An amendment that will change the vote threshold requirement to pass ballot measures in Arizona will appear on the ballot this November.

On June 23, 2022, the Arizona State Senate voted 16-12 to put the measure on the ballot. All Republicans voted to pass the amendment, while all Democrats voted against it. The vote was also split down party lines when the Arizona House voted 31-28 to pass the amendment on February 22.

Currently, for a ballot measure to pass in Arizona, a simple majority (50.01%) is required. This amendment would change that requirement to a three-fifths supermajority (60%) for citizen-initiated measures and constitutional amendments.

The amendment was sponsored by Rep. Tim Dunn (R-13), who said that while the initiative process is valuable, there may be concerns with outside influences on elections. “I think it’s super important we have an initiative process and the ability for voters to have their will done,” Dunn said, “But I wanted to do this bill because we have become a petri dish for outside money to come in and, with a small amount of voters, get something to pass that is very hard to get changed in the future.”

Rep. Reginald Bolding (D-27) said that this measure will make it harder for initiatives to pass. “Make no mistake — it is designed to make it more difficult for citizen initiatives to get on the ballot,” he said. “No matter how it’s spinned, the primary purpose is to make it more difficult for Arizonans to have our voices heard when the legislature chooses not to act on popular policies that the public is asking for.”

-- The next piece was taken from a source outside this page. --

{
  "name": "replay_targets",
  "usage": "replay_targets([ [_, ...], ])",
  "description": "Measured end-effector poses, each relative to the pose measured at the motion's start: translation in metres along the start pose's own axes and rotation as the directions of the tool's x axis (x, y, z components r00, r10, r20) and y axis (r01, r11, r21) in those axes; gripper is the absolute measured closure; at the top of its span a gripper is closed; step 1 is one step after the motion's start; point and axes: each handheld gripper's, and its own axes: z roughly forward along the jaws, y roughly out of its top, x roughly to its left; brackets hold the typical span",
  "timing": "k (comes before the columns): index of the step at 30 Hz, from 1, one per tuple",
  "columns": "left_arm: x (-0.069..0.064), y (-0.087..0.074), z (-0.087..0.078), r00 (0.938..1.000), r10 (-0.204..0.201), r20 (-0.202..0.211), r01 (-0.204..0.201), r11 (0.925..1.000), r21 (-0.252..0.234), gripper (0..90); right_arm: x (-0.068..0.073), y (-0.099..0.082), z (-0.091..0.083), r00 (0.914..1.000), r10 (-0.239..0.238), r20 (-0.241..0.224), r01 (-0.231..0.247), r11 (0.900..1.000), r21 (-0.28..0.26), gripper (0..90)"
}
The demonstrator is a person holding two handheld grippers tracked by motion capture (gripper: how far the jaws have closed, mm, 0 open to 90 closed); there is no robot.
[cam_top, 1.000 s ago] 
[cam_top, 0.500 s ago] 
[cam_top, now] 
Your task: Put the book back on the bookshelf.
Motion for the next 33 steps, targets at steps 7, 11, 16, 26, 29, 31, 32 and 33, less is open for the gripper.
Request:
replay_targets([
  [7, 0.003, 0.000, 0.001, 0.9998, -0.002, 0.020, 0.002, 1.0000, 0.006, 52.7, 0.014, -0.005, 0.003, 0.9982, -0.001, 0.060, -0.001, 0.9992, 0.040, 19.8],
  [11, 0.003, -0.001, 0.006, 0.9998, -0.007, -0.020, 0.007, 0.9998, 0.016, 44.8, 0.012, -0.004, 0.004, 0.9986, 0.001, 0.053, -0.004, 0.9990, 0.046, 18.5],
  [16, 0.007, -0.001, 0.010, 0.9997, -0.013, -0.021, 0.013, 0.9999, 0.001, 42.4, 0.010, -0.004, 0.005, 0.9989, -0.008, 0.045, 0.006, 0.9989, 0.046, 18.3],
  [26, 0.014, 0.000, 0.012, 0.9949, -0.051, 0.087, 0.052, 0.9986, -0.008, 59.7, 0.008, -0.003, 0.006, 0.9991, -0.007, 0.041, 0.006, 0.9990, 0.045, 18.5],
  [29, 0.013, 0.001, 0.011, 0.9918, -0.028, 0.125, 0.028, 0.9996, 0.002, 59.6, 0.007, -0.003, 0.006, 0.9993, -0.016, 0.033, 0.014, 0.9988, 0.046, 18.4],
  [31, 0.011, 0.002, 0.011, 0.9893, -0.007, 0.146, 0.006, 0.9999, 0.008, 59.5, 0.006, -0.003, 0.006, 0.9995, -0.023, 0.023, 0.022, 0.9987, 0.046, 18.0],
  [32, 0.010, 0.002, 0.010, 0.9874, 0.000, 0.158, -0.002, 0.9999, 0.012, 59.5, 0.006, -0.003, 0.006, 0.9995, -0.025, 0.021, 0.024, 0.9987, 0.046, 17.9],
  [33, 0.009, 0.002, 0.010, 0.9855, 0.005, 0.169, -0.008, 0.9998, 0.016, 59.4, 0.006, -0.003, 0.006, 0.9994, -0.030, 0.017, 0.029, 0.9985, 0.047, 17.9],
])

Currently, four states require some sort of supermajority vote to approve a ballot measure–Colorado, Illinois, New Hampshire, and Florida. This year, Arkansas will also have a similar measure on the ballot that requires a constitutional amendment or ballot initiative to have a 60% vote. Voters in South Dakota rejected Amendment C on June 7. Amendment C would have required a 60% vote that increase taxes or fees or that would require the state to appropriate $10 million or more in the first five fiscal years.

There are currently eight measures on the Arizona ballot this November. The seven others are:

  • The In-State Tuition for Non-Citizen Residents Measure, which repeals provisions of Proposition 300 (2006) to allow in-state tuition for non-citizen residents.
  • The Voter Identification Requirements for Mail-In Ballots and In-Person Voting Measure, which requires date of birth and voter identification number for mail-in ballots and eliminates two-document alternative to photo ID for in-person voting
  • The Sales Tax for Fire District Funding Measure, which creates a 0.1% sales tax for 20 years to fund Arizona’s fire districts.
  • The Legislative Changes to Ballot Initiatives with Invalid Provisions Amendment, which allows the legislature to amend or repeal voter-approved ballot measures that contain provisions ruled unconstitutional or invalid by the state or federal supreme court.
  • The Single-Subject Requirement for Ballot Initiatives Amendment, which requires citizen-initiated ballot measures to embrace a single subject.
  • The Property Tax Exemptions Amendment, which allows the legislature to set certain property tax exemption amounts and qualifications
  • The Create the Office of Lieutenant Governor Amendment, which creates the office of Lieutenant Governor

In Arizona, 73 legislatively referred constitutional amendments have been on the ballot between 1985 and 2020. Forty-four (60%) of them have been approved, and 29 (40%) of them have been defeated.